The proposed needle system can navigate to the sites which are difficult to approach by currently available straight tools requiring reinsertions. Along with the miniaturized actuation system, this work is expected to improve the outcome of vitrectomy with safe and accurate navigation.
- Concentric tube robots (CTR)
- Ophthalmic surgery
- Puncturing needle
Eye, one of the most delicate parts of the human body, requires steady and accurate tools with enough dexterity to cause the least trauma to patients. Vitreoretinal surgery is a part of ophthalmic surgery that deals with the issues related to the retina. Due to inflammation in the retinal arteries and veins, clouding of vitreous fluid (gel-like substance present behind the lens of the eyes), and swelling of the retina, vision is severely obscured resulting in uveitis . This kind of intraocular inflammation is a significant cause of vision loss despite the current developments in the treatment of uveitis . Vitrectomy is performed to treat uveitis and intraocular inflammation. The surgical procedure involves puncturing of swollen retinal arteries and veins and removal of infectious fluid along with the vitreous fluid . The available dexterity of the tools used for vitrectomy is limited due to their straight nature. Repeated insertions are required to reach different surgical targets which increase the incision size necessitating post-operative stitching. A fulcrum motion is generated when a tool is inserted in the eyeball causing stress on the sclera (white region of the eye). This stress is a cause of trauma and should be minimum, but it is highly dependent on the number of incisions which are commonly high with straight tools.

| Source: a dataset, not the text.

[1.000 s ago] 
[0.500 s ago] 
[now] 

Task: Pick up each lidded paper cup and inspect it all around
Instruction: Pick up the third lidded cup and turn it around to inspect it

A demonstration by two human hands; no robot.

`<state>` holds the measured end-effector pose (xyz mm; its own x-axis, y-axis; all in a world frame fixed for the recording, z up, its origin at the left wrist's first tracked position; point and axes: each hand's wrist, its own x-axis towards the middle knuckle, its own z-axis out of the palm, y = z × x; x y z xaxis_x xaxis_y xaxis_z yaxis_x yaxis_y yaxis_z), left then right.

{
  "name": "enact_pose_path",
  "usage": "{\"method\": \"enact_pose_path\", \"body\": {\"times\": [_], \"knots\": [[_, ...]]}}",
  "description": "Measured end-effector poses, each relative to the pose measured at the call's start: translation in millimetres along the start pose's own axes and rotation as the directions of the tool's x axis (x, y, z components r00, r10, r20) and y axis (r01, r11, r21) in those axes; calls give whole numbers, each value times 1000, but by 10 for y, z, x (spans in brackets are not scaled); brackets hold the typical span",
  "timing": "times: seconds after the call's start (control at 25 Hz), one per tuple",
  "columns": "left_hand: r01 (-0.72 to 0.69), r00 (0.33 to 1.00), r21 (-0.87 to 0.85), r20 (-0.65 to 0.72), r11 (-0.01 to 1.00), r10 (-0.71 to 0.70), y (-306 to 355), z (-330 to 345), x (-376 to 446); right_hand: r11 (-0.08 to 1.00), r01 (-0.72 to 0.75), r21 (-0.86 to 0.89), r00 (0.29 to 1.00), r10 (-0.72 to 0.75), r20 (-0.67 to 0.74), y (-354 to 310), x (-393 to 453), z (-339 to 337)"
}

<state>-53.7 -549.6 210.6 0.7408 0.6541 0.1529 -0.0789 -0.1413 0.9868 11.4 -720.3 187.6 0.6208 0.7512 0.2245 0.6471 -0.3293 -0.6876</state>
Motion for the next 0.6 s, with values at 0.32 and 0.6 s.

Reaching behind the retina and accessing distant targets are also challenging with such straight tools that lack suitable maneuverability. In addition, the visual details of the operating tool inside the eyeball are limited under microscopic guidance during the surgical procedure. The eye of the patient is pushed out for a clearer view which increases trauma. Hence, a sufficiently dexterous tool may reduce the complexity of the procedure for the surgeons and decrease trauma for patients.
Robotics has provided viable solutions to many clinical issues for almost three decades  and first robotic system for ophthalmic surgery was a 6-DOF stereotaxic micro-telemanipulator (SMOS) introduced in 1989 . Concentric tube robots (CTR); a type of continuum robots, are composed of elastic and pre-curved tubes nested inside each other and moved by the relative rotation and translation of tubes . CTR is keenly investigated these days for use in surgical procedures due to their dexterous nature and ease of miniaturization . In ophthalmic surgeries, 23G CTR-based grippers have been introduced before for use in vitreoretinal surgery . They can cover a workspace of around 110° inside the eyeball.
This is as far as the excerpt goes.